God works in strange ways. I became friends with his mom when we learnt that her son had a crush on my daughter. They later moved to another place, and changed the daycare center. She and I kept in touch, as we were brought together by children’s love and the fact that we both bring up our children on our own.
From one birthday to the next, we exchanged experiences and watched our children grow.
Just like me, my friend Supermom had separated from the boy’s father before he was born. Maybe she did it out of pride, maybe she had no choice, or maybe love simply vanished.
Anyhow, the boy hadn’t seen his dad much until recently.
I never commented her decisions. I don’t judge other people and I expect them not to judge me. Everybody knows what’s best for them.
I was delighted when she told me that the father and the son had finally established contact. It won’t be easy to make up for all the years gone by. It will take time to build the relationship based on trust and intimacy. That might never even happen. My opinion is that children should meet and see the parents they don’t share their house with, provided of course that at least the basic conditions for this are in place.
My daughter sees her father regularly, and that has always been the case. Not because I’ve managed to discover all secrets of parenthood or because I’m this noble person who places her child’s interest before conflicts and ugly situations that have come up from time to time. The reason is that her father has been persistent enough despite the fact that I condemn his way of life.
Our characters, habits and principles are completely opposite. We have confronted each other about many issues countless times. I disapprove of many aspects of his life, and that is unlikely ever to change.
However, he once said something that left a strong impression on me. We quarreled about where our daughter’s scooter would be stored in the future (oh yeah, a scooter can also be a good reason for an argument). When I told him that she didn’t live with him (and therefore the scooter should be kept at my place), he replied:
In my mind, all my children live with me.
What he said really made me stop and think.
Fathers have a heart, too
They are often selfish, like men are due to a lack of responsibility. They lie and cheat. They rarely manage to understand the children’s interests and daily needs the way we do. But in that fragment of a second, this admission that came directly from his soul really got to me. I realized that his lack of commitment and responsibility, which I always tried to neutralize by lavishing care and attention upon her, didn’t necessarily mean the lack of love.
Fathers can love, too
Is that the consequence of the established tradition and norms? Do mothers simply carry a gene that makes us act the way we do?
I don’t know, and I don’t care anymore.
My daughter is six.
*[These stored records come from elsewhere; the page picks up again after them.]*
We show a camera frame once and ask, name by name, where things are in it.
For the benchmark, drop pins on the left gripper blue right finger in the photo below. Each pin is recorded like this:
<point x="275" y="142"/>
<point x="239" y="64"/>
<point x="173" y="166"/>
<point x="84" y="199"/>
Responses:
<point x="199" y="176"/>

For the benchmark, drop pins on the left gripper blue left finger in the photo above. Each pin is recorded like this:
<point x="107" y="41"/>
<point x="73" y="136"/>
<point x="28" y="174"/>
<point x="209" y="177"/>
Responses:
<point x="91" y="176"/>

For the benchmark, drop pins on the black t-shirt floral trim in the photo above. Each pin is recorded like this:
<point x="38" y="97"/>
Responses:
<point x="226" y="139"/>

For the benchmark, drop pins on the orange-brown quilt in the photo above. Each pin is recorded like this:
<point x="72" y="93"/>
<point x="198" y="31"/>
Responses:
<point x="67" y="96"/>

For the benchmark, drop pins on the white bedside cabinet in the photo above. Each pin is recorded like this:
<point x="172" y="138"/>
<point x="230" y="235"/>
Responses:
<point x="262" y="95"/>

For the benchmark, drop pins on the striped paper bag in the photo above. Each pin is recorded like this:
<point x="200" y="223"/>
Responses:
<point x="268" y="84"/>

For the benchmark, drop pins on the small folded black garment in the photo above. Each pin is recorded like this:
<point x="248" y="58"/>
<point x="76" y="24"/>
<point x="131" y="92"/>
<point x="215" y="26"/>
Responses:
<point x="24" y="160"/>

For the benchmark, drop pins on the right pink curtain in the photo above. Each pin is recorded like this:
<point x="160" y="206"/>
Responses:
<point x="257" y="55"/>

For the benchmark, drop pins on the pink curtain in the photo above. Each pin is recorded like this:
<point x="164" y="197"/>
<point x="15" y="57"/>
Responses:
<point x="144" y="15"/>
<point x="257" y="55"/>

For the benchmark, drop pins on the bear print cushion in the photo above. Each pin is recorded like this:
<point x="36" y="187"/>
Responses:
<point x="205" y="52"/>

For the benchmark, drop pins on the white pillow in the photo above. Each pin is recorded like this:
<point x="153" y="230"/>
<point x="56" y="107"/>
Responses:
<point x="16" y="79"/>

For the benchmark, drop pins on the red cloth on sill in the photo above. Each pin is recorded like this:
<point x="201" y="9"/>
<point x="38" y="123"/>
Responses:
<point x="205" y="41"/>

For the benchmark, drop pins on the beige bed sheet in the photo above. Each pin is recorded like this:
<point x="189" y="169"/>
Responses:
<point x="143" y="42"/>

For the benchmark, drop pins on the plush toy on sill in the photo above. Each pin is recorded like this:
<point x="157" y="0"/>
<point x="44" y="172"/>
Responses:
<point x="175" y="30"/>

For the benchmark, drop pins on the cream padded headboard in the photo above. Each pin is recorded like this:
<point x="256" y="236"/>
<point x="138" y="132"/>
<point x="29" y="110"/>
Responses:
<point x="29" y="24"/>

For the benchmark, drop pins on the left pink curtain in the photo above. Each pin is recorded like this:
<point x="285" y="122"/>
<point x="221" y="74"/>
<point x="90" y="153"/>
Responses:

I’m not sure time really heals everything, but the years I’ve spent raising her alone have helped me learn plenty.
Nothing is just black or white,
To forgive is divine, as some say, but I’d also add – it is often the only thing we can do if we wish to be in peace.
Answers sometimes literally fall from the sky. All we have to do is remember to look up.
I wanted to tell the friend I mentioned at the beginning all about it, but I haven’t had the chance. One of the reasons why I’m writing this post is so that she can read and understand it.